(Beginning of GIVEN MATERIAL)

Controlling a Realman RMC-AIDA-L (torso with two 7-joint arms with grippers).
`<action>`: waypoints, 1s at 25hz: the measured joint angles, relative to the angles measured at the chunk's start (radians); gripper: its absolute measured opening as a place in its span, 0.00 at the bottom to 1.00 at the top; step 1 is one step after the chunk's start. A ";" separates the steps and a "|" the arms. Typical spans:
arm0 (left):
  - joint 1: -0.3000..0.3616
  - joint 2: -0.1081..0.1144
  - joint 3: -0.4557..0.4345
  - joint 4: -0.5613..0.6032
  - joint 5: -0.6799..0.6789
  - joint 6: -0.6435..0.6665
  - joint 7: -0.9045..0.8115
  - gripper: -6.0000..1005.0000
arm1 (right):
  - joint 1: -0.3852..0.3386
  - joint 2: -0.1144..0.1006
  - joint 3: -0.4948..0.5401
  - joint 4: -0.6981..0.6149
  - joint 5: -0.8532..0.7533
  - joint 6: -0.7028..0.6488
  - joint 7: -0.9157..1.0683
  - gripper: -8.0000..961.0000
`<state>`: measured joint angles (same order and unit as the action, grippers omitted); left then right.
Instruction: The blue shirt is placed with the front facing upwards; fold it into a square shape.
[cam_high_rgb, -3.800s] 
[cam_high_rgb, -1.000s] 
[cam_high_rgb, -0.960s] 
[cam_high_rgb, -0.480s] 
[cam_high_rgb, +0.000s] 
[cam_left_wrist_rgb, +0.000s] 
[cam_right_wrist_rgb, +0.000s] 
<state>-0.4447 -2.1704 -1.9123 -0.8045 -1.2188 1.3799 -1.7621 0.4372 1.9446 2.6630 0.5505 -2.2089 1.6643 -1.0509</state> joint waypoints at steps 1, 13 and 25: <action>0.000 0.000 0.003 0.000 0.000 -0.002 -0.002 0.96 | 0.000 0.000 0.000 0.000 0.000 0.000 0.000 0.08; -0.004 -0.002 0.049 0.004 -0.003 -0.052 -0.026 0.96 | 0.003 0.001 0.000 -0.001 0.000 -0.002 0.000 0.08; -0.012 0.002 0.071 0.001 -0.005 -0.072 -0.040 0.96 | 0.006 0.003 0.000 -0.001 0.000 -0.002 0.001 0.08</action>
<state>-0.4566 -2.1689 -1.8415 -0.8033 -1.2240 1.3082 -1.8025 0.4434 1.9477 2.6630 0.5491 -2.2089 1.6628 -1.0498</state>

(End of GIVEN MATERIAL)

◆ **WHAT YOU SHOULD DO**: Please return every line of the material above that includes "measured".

◆ **RESPONSE TO THIS EXERCISE**:
`<action>`: waypoints, 1s at 25hz: the measured joint angles, relative to the angles measured at the chunk's start (radians); gripper: its absolute measured opening as a place in its span, 0.00 at the bottom to 1.00 at the top; step 1 is one step after the chunk's start. A ";" separates the steps and a "|" the arms. Typical spans:
`<state>`: measured joint angles (same order and unit as the action, grippers omitted); left then right.

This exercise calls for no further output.